Comorbidity, Frailty, and Waitlist Mortality among Kidney Transplant Candidates of All Ages

Am J Nephrol. 2019;49(2):103-110. doi: 10.1159/000496061. Epub 2019 Jan 9.

Abstract

Background: Kidney transplantation (KT) candidates often present with multiple comorbidities. These patients also have a substantial burden of frailty, which is also associated with increased mortality. However, it is unknown if frailty is merely a surrogate for comorbidity, itself an independent domain of risk, or if frailty and comorbidity have differential effects. Better understanding the interplay between these 2 constructs will improve clinical decision making in KT candidates.

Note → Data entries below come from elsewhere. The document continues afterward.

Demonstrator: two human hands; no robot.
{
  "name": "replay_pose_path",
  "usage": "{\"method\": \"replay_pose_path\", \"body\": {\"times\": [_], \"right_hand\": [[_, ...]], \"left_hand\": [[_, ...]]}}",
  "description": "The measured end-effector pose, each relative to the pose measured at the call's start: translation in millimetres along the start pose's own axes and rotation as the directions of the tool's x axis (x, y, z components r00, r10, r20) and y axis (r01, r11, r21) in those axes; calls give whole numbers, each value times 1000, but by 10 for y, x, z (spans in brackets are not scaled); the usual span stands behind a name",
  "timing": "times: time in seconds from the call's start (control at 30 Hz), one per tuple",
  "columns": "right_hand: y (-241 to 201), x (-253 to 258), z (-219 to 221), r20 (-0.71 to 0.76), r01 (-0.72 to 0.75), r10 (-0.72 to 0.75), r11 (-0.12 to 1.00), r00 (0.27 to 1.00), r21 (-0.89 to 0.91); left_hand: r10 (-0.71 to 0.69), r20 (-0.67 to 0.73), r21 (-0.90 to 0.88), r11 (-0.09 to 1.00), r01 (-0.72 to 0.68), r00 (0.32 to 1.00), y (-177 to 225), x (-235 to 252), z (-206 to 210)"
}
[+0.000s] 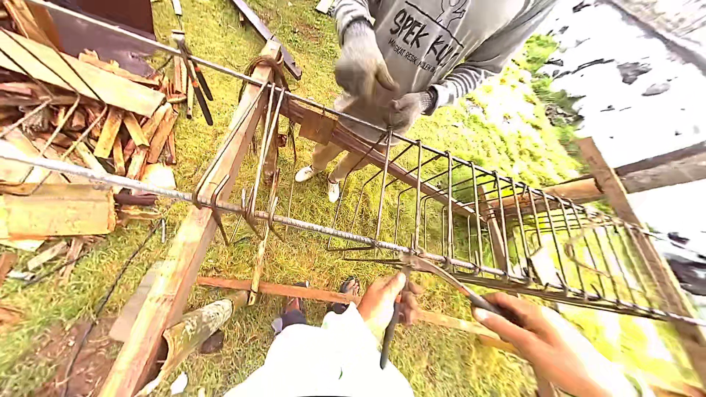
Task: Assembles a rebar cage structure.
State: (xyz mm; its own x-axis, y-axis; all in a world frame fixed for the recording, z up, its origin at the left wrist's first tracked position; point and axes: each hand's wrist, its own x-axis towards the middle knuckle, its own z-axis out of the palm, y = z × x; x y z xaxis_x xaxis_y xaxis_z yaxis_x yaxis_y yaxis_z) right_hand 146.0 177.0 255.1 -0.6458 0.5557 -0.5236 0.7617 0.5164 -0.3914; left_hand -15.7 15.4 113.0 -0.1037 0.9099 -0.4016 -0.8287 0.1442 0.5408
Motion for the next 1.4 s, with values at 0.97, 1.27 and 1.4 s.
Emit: {"method": "replay_pose_path", "body": {"times": [0.97, 1.27, 1.4], "right_hand": [[-1091, 385, 122, -1, 22, -35, 666, 999, -746], [-869, 254, 558, -66, -45, -41, 386, 997, -922], [-721, 402, 431, 273, -147, 288, 885, 918, -442]], "left_hand": [[-208, -186, -712, 702, 14, 960, 213, 170, 480], [-155, -82, -772, 635, 36, 984, 164, 239, 426], [-45, -93, -556, 831, -14, 995, -57, 391, 258]]}}
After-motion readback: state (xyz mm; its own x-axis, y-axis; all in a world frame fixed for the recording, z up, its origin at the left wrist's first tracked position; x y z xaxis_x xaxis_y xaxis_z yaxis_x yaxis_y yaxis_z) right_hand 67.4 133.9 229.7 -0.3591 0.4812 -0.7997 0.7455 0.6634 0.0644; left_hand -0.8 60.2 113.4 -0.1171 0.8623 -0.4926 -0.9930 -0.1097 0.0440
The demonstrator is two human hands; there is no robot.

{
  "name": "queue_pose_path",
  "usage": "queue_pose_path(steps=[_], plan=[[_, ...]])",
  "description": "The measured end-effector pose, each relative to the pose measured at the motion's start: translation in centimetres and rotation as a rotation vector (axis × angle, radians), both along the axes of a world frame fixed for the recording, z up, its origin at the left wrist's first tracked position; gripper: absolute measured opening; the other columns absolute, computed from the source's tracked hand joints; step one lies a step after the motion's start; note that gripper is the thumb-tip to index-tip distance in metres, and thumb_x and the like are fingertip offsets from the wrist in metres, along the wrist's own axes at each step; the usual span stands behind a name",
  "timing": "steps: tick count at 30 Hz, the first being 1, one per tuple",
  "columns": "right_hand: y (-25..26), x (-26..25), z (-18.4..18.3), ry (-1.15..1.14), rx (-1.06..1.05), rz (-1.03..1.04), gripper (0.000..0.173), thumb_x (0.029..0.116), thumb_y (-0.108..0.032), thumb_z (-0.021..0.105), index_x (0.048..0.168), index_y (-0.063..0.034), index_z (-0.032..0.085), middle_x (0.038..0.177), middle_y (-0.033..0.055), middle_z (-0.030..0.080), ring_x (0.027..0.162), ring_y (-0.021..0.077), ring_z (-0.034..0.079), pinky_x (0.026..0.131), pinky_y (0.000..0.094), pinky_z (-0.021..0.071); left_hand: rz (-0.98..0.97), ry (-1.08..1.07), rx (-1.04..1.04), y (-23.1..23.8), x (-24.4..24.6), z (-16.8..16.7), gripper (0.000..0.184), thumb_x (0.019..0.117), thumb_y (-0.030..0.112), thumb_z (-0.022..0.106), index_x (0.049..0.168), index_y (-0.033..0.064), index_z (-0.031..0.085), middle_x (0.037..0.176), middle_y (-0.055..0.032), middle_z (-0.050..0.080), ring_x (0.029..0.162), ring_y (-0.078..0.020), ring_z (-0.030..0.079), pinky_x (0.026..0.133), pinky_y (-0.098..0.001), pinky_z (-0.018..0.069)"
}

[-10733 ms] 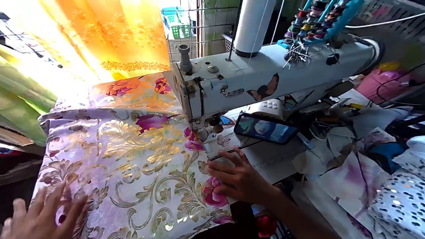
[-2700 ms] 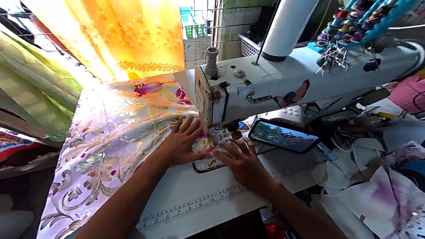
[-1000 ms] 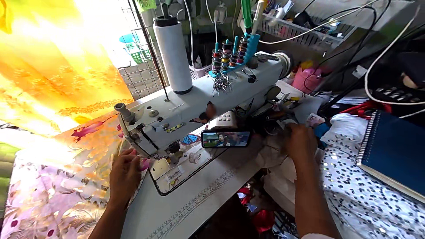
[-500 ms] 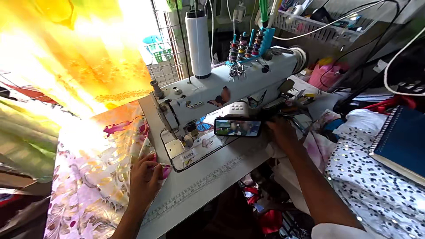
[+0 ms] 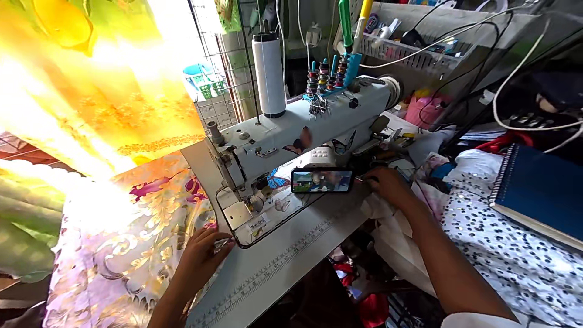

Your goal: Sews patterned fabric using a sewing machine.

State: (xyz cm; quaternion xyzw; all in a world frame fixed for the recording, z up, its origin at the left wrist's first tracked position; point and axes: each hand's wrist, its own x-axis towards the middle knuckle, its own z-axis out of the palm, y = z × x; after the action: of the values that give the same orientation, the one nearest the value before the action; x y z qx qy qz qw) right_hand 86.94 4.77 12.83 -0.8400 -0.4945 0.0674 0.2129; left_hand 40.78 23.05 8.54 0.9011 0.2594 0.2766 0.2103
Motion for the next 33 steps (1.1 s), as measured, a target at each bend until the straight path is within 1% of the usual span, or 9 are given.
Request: queue_pose_path(steps=[2,5,8,14,18,25,28,30,33], plan=[[-0.2,0.3,0.1,0.017,0.017,0.008,0.014,0.098,-0.002,0.065,0.106,0.0047,0.074,0.111,0.0272,0.069,0.107,0.0448,0.065,0.097,0.0628,0.0477,0.019,-0.048,-0.011,-0.3,0.0,-0.6,0.035,0.0961,0.039,0.063,0.099,0.0069,0.077,0.096,-0.0078,0.07,0.095,-0.0231,0.064,0.093,-0.0494,0.0486],[0.2,0.6,0.2,0.042,-0.021,-0.015,0.015,0.0989,-0.005,0.064,0.105,0.0053,0.073,0.106,0.0279,0.07,0.103,0.0464,0.066,0.093,0.0665,0.0474,0.006,-0.103,0.022,-0.3,0.1,-1.5,0.032,0.0965,0.036,0.062,0.096,0.0081,0.077,0.096,-0.0056,0.072,0.097,-0.02,0.065,0.103,-0.0524,0.0442],[0.3,0.7,0.3,0.052,-0.04,-0.051,0.016,0.0998,-0.005,0.064,0.108,0.0045,0.073,0.105,0.0273,0.07,0.101,0.0459,0.066,0.092,0.0656,0.0477,0.0,-0.102,0.036,-0.3,0.3,-1.8,0.031,0.0973,0.036,0.061,0.097,0.0088,0.077,0.097,-0.0044,0.072,0.099,-0.0194,0.066,0.107,-0.0541,0.041],[1.0,0.6,0.5,-0.001,-0.135,-0.034,0.025,0.0999,-0.005,0.061,0.123,0.0015,0.066,0.107,0.0299,0.068,0.101,0.0512,0.065,0.088,0.0701,0.0474,-0.003,-0.112,0.038,-0.4,0.1,-1.8,0.03,0.0987,0.035,0.06,0.098,0.0098,0.076,0.098,-0.0032,0.072,0.1,-0.0166,0.065,0.109,-0.0506,0.0405],[1.3,0.4,0.9,-0.047,-0.159,-0.03,0.022,0.1006,-0.002,0.059,0.121,0.0022,0.066,0.11,0.0288,0.068,0.104,0.0495,0.065,0.09,0.0689,0.0477,-0.001,-0.12,0.039,-0.4,0.1,-1.9,0.03,0.0988,0.036,0.06,0.098,0.0104,0.076,0.099,-0.0028,0.072,0.101,-0.0159,0.066,0.11,-0.0493,0.0399],[1.9,-0.4,-0.2,-0.223,-0.216,-0.096,0.027,0.0952,-0.002,0.067,0.122,0.0015,0.064,0.115,0.0299,0.065,0.104,0.0527,0.064,0.082,0.07,0.05,0.011,-0.121,0.027,-0.4,0.1,-1.8,0.03,0.0987,0.036,0.059,0.097,0.0101,0.075,0.096,-0.0016,0.071,0.098,-0.0141,0.065,0.109,-0.0474,0.0408],[1.2,-0.9,-0.3,-0.191,-0.162,-0.044,0.022,0.1007,-0.008,0.062,0.118,0.0045,0.066,0.113,0.0307,0.066,0.108,0.052,0.063,0.087,0.0697,0.0486,0.017,-0.129,-0.006,-0.4,0.0,-1.8,0.028,0.099,0.035,0.058,0.097,0.0099,0.071,0.092,0.0001,0.068,0.094,-0.0104,0.063,0.109,-0.0445,0.0411],[0.4,-0.9,-0.9,-0.174,-0.096,0.005,0.027,0.1041,-0.018,0.06,0.115,0.0052,0.068,0.112,0.0297,0.067,0.111,0.0499,0.062,0.093,0.0673,0.0477,0.026,-0.125,-0.031,-0.4,0.0,-1.9,0.027,0.0992,0.035,0.057,0.098,0.0109,0.07,0.091,0.0014,0.067,0.095,-0.0096,0.062,0.108,-0.0445,0.0411],[-0.4,-0.8,-1.6,-0.195,-0.045,0.016,0.029,0.0994,-0.02,0.068,0.111,0.0061,0.07,0.112,0.0296,0.067,0.111,0.0502,0.062,0.093,0.0671,0.0481,0.033,-0.111,-0.02,-0.5,0.0,-1.8,0.026,0.0972,0.034,0.059,0.098,0.01,0.07,0.091,-0.0004,0.068,0.097,-0.0129,0.063,0.108,-0.0471,0.0413]])
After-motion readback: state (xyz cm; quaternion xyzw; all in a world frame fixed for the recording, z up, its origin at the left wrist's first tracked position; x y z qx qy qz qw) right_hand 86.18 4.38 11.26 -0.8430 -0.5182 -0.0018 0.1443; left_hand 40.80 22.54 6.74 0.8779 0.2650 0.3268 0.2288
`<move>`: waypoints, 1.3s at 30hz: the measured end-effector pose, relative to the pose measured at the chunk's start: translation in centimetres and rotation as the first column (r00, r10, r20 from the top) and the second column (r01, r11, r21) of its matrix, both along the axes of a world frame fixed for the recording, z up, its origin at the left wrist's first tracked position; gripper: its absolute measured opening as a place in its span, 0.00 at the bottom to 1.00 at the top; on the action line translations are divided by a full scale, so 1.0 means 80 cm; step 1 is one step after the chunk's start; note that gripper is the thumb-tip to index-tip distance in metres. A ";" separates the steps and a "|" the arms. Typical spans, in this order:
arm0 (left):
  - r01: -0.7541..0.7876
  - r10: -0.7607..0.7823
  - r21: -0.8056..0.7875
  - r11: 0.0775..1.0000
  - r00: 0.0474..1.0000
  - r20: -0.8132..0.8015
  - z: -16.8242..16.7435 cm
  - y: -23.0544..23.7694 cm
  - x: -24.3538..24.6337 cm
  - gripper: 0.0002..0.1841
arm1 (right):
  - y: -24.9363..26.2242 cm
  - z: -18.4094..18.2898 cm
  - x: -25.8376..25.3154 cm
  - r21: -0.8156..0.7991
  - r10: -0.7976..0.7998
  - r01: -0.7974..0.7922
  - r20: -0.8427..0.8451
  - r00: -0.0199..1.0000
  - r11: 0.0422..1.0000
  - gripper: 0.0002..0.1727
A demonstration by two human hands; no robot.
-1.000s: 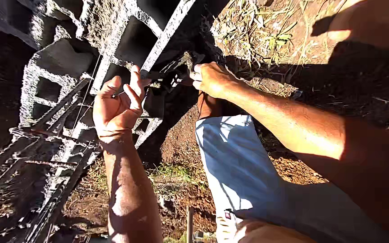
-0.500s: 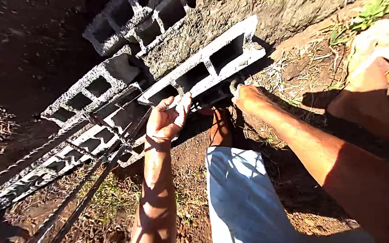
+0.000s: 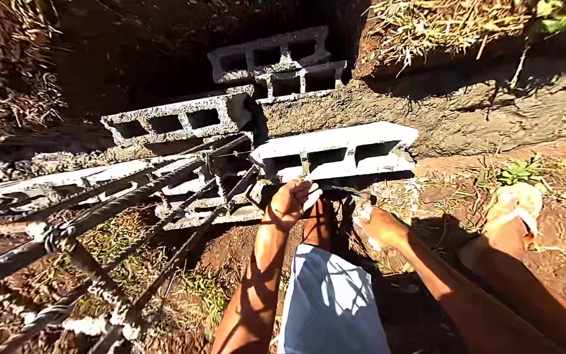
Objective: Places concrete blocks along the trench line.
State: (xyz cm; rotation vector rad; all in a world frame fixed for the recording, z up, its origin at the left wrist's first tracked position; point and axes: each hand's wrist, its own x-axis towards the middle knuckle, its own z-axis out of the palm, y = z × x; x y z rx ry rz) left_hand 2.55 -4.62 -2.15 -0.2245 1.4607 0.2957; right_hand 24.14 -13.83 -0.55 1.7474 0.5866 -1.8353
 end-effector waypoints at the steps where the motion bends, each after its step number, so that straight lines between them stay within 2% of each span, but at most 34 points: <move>1: -0.055 0.056 0.018 0.998 0.998 -0.025 -0.004 -0.008 0.002 0.16 | -0.002 0.004 0.007 -0.030 0.031 -0.033 -0.059 0.998 0.999 0.29; 5: -0.320 0.323 0.067 0.945 0.946 -0.043 -0.007 -0.025 0.016 0.20 | -0.032 0.038 0.078 0.001 0.203 -0.211 -0.274 0.940 0.978 0.26; 8: -0.383 0.387 0.136 0.914 0.922 -0.002 -0.001 -0.044 0.016 0.20 | -0.073 0.070 0.135 -0.043 0.234 -0.250 -0.221 0.947 0.967 0.33; 10: -0.350 0.356 0.190 0.917 0.934 -0.001 0.012 -0.056 0.015 0.20 | -0.112 0.078 0.172 -0.150 0.238 -0.260 -0.150 0.960 0.954 0.30; 12: -0.233 0.255 0.221 0.947 0.964 -0.078 0.009 -0.060 0.015 0.24 | -0.162 0.065 0.212 -0.201 0.258 -0.276 -0.111 0.960 0.940 0.28; 14: -0.119 0.164 0.228 0.966 0.969 -0.188 0.006 -0.065 0.012 0.33 | -0.205 0.043 0.250 -0.128 0.257 -0.269 -0.103 0.961 0.955 0.29; 16: -0.051 0.120 0.231 0.972 0.948 -0.296 0.022 -0.064 0.011 0.33 | -0.221 0.037 0.256 0.025 0.199 -0.199 0.004 0.980 0.980 0.23; 18: -0.005 0.109 0.263 0.965 0.917 -0.385 0.021 -0.067 0.009 0.27 | -0.223 0.034 0.244 0.033 0.389 -0.394 0.101 0.916 0.918 0.23; 19: 0.009 0.110 0.285 0.959 0.910 -0.401 0.019 -0.068 0.010 0.25 | -0.215 0.034 0.235 -0.004 0.543 -0.544 0.069 0.837 0.839 0.29; 20: 0.001 0.124 0.298 0.954 0.908 -0.401 0.014 -0.070 0.012 0.25 | -0.203 0.035 0.225 -0.017 0.677 -0.678 -0.040 0.735 0.735 0.37; 22: -0.058 0.195 0.340 0.939 0.903 -0.384 -0.008 -0.081 0.018 0.27 | -0.180 0.029 0.207 0.062 0.823 -0.829 -0.180 0.538 0.556 0.45; 24: -0.220 0.363 0.398 0.891 0.870 -0.332 -0.036 -0.072 0.026 0.31 | -0.164 0.017 0.200 0.202 0.880 -0.857 -0.148 0.452 0.474 0.43; 26: -0.356 0.497 0.421 0.834 0.817 -0.293 -0.047 -0.058 0.034 0.31 | -0.114 0.013 0.174 0.037 0.880 -0.913 -0.286 0.380 0.407 0.38; 29: -0.227 0.487 0.579 0.783 0.803 -0.344 -0.071 -0.087 0.058 0.41 | -0.076 -0.005 0.173 0.013 0.875 -0.929 -0.341 0.343 0.369 0.34; 30: -0.227 0.476 0.548 0.805 0.799 -0.369 -0.075 -0.075 0.058 0.43 | -0.063 -0.005 0.174 0.040 0.882 -0.928 -0.329 0.338 0.370 0.32; 31: -0.241 0.467 0.501 0.832 0.791 -0.396 -0.070 -0.060 0.059 0.41 | -0.044 0.000 0.173 0.072 0.893 -0.930 -0.317 0.321 0.360 0.30; 33: -0.236 0.420 0.432 0.870 0.814 -0.401 -0.040 -0.050 0.069 0.40 | 0.011 0.025 0.170 0.131 0.925 -0.948 -0.294 0.242 0.290 0.28; 35: -0.268 0.469 0.459 0.847 0.783 -0.409 -0.043 -0.044 0.083 0.40 | 0.072 0.056 0.177 0.274 0.964 -0.932 -0.181 0.194 0.239 0.25; 37: -0.338 0.568 0.495 0.801 0.692 -0.446 -0.080 -0.032 0.089 0.42 | 0.114 0.069 0.203 0.500 0.967 -0.839 0.012 0.255 0.214 0.23; 38: -0.361 0.589 0.489 0.794 0.655 -0.473 -0.090 -0.027 0.091 0.44 | 0.127 0.066 0.218 0.571 0.939 -0.787 0.079 0.335 0.233 0.23; 39: -0.382 0.604 0.483 0.788 0.633 -0.484 -0.096 -0.024 0.091 0.48 | 0.135 0.059 0.230 0.573 0.890 -0.751 0.080 0.449 0.328 0.24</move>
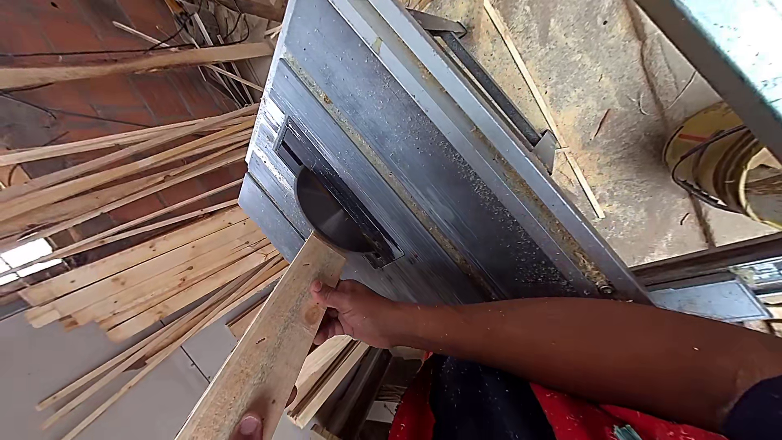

Objective: To test whether comorbidity is equally associated with waitlist mortality among frail and nonfrail KT candidates and to test whether measuring both comorbidity burden and frailty improves mortality risk prediction.

Methods: We studied 2,086 candidates on the KT waitlist (November 2009 - October 2017) in a multicenter cohort study, in whom frailty and comorbidity were measured at evaluation. We quantified the association between Charlson comorbidity index (CCI) adapted for end-stage renal disease and waitlist mortality using an adjusted Cox proportional hazards model and tested whether this association differed between frail and nonfrail candidates.

Results: At evaluation, 18.1% of KT candidates were frail and 51% had a high comorbidity burden (CCI score ≥2). Candidates with a high comorbidity burden were at 1.38-fold (95% CI 1.01-1.89) increased risk of waitlist mortality. However, this association differed by frailty status (p for interaction = 0.01): among nonfrail candidates, a high comorbidity burden was associated with a 1.66-fold (95% CI 1.17-2.35) increased mortality risk; among frail candidates, here was no statistically significant association (HR 0.75, 95% CI 0.44-1.29). Adding this interaction between comorbidity and frailty to a mortality risk estimation model significantly improved prediction, increasing the c-statistic from 0.640 to 0.656 (p < 0.001).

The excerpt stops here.